**ASSIGNED TASK**
Once you find the line with "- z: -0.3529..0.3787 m" in the data below, transcribe exactly each line from there to the line with "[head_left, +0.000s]", inclusive, and nothing else. Drop the pictures.

**RECORDED DATA**
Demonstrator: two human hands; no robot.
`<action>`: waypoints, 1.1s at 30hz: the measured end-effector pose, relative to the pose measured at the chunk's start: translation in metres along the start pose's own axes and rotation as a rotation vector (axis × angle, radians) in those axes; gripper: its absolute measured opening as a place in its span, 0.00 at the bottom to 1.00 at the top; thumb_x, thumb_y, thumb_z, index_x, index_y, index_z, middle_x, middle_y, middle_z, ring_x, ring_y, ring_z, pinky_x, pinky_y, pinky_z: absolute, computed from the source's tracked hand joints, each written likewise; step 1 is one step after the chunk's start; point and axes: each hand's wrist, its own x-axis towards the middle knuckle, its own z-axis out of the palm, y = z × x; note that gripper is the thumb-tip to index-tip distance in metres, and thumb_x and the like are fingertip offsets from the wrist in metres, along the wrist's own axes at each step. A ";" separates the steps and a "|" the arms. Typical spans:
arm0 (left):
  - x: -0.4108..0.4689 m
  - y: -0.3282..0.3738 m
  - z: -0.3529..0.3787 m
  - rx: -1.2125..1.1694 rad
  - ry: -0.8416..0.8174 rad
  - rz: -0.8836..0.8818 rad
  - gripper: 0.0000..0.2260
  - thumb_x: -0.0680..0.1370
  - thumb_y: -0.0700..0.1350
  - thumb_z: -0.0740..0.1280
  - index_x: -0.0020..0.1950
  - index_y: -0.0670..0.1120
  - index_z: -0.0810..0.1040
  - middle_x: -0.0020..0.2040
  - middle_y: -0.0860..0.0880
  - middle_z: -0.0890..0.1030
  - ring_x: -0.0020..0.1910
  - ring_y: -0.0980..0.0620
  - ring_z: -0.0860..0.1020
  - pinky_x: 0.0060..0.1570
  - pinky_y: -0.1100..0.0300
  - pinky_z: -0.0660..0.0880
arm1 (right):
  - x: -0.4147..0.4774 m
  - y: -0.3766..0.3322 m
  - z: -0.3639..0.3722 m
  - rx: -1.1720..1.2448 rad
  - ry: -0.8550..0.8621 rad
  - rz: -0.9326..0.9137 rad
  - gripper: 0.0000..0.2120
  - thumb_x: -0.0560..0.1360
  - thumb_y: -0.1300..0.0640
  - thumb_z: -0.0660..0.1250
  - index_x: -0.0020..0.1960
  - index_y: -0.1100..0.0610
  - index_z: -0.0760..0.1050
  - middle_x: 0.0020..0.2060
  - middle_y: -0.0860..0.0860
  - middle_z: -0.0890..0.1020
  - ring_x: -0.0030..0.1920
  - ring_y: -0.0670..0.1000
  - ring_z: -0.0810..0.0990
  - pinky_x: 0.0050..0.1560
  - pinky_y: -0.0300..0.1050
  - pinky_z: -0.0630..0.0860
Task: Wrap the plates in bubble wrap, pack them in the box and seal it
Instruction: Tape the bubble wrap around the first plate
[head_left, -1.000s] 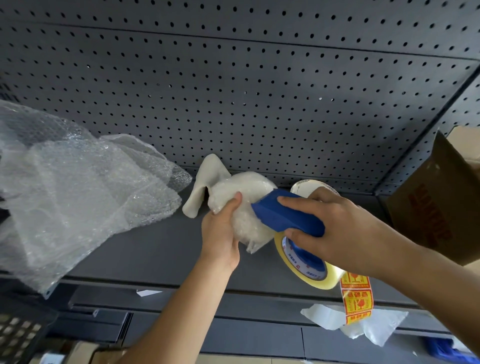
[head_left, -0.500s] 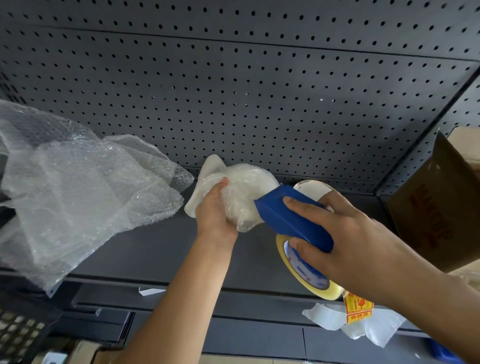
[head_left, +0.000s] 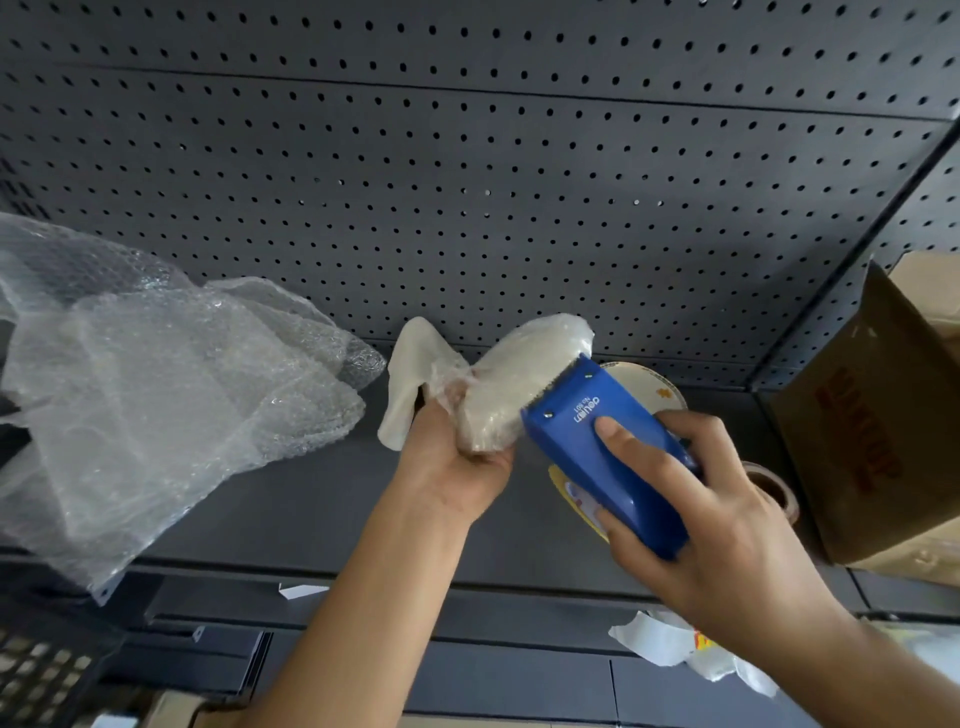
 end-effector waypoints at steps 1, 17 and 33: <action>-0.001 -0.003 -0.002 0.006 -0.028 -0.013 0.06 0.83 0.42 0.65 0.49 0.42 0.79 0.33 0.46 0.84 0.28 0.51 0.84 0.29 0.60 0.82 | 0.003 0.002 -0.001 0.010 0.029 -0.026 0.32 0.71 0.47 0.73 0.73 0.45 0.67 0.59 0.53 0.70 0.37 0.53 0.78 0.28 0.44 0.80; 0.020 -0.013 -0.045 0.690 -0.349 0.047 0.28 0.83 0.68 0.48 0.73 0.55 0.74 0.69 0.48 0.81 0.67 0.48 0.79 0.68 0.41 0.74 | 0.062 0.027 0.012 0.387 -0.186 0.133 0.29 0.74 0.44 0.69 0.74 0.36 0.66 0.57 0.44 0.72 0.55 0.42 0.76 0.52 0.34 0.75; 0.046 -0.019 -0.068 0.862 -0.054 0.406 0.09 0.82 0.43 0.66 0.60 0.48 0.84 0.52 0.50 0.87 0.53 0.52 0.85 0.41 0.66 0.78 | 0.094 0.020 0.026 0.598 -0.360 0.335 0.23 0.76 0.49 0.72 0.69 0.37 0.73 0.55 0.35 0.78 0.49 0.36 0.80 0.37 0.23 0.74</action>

**EXERCISE RESPONSE**
  - z: -0.3529..0.3787 m
  - rx: -1.2125..1.1694 rad
  - ry: -0.8416..0.8174 rad
  - rz: -0.8836..0.8818 rad
  - gripper: 0.0000..0.2260
  - thumb_x: -0.0680..0.1370
  - thumb_y: -0.0700..0.1350
  - thumb_z: -0.0740..0.1280
  - index_x: -0.0020..0.1950
  - index_y: -0.0670..0.1120
  - index_z: -0.0810..0.1040
  - middle_x: -0.0020..0.2040
  - middle_y: -0.0860..0.0880
  - middle_z: -0.0890..0.1030
  - ring_x: -0.0020..0.1910
  - ring_y: -0.0980..0.0620
  - ring_z: -0.0860..0.1020
  - pinky_x: 0.0060..0.1570
  - pinky_y: -0.1100..0.0300
  - pinky_z: -0.0660..0.0880
arm1 (right):
  - x: -0.4147..0.4774 m
  - y: -0.3766..0.3322 m
  - z: -0.3639..0.3722 m
  - rx: -1.1720..1.2448 rad
  - ry: -0.8550..0.8621 rad
  - rz: -0.9326..0.9137 rad
  - gripper: 0.0000..0.2120
  - thumb_x: -0.0560..0.1360
  - thumb_y: -0.1300..0.0640
  - thumb_z: -0.0660..0.1250
  - index_x: -0.0020..0.1960
  - index_y: -0.1100..0.0610
  - index_z: -0.0760..0.1050
  - middle_x: 0.0020..0.2060
  - middle_y: -0.0860..0.0860
  - middle_z: -0.0890..0.1020
  - ring_x: -0.0030..0.1920
  - ring_y: -0.0670..0.1000
  - ring_z: -0.0810..0.0990
  - pinky_x: 0.0050..0.1560
  - pinky_y: -0.0300..0.1050
  - pinky_z: -0.0630..0.0860
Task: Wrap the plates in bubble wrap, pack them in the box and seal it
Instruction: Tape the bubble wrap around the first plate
[head_left, -1.000s] 
[head_left, -0.500s] 
[head_left, +0.000s] 

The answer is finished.